Note: This documentation is based on VMware Aria Automation 8.18. For information about the VMware Private AI Foundation functionality in VMware Aria Automation 8.18.1, see Deploy a GPU-Accelerated TKG Cluster by Using a Self-Service Catalog Item in VMware Aria Automation in the VMware Private AI Foundation with NVIDIA documentation.

The TKG cluster contains an NVIDIA GPU operator, which is a Kubernetes operator that is responsible for setting up the proper NVIDIA driver for the NVIDIA GPU hardware on the TKG cluster nodes.
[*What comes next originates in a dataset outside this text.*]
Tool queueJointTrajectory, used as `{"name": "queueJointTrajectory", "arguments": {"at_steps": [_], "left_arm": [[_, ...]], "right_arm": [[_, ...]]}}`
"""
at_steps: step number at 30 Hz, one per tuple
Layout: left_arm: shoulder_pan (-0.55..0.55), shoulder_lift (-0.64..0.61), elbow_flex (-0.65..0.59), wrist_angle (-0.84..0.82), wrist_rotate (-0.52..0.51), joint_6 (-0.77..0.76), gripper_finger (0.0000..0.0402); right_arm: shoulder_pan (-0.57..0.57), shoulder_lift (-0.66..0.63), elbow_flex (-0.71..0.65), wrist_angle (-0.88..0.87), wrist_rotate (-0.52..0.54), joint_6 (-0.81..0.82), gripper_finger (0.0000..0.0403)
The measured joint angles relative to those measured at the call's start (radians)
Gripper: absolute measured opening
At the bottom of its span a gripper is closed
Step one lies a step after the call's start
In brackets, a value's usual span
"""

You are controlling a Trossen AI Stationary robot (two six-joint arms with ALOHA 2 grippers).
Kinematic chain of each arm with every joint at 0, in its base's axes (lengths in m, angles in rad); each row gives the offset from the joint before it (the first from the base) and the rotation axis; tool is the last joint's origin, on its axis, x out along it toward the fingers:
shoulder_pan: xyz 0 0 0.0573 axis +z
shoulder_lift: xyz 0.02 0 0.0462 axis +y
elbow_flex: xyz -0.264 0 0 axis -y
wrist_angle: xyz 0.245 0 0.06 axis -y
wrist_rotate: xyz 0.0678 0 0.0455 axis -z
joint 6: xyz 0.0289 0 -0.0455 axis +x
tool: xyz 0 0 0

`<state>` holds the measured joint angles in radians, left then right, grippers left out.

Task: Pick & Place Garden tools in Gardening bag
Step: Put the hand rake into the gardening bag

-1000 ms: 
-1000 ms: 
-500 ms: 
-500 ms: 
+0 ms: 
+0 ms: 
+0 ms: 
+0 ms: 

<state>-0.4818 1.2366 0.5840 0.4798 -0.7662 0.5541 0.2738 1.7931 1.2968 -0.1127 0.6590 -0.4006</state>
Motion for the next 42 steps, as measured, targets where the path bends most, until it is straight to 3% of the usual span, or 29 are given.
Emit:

The deployed cluster is ready to use for AI/ML workloads without needing additional GPU-related setup.

The deployment contains a supervisor namespace, a TKG cluster with three work nodes, multiple resources inside the TKG cluster, and a Carvel application which deploys the GPU Operator application.

Procedure

  1. On the Catalog page in Automation Service Broker, locate the AI Kubernetes Cluster card and click Request.
  2. Select a project.
  3. Enter a name and description for your deployment.
  4. Select the number of control pane nodes.
    Setting Sample value
    Node count 1
    VM class best-effort-4xlarge - 16 CPUs and 128 GB Memory

    The class selection defines the resources available within the virtual machine.

  5. Select the number of work nodes.
    Setting Description
    Node count 3
    VM class best-effort-4xlarge-a100-40c - 1 vGPU (40 GB), 16 CPUs and 120 GB Memory
    Time-slicing replicas 1

    Time-slicing defines a set of replicas for a GPU that is shared between workloads.

  6. Provide the NVIDIA AI enterprise API key.
  7. Click Submit.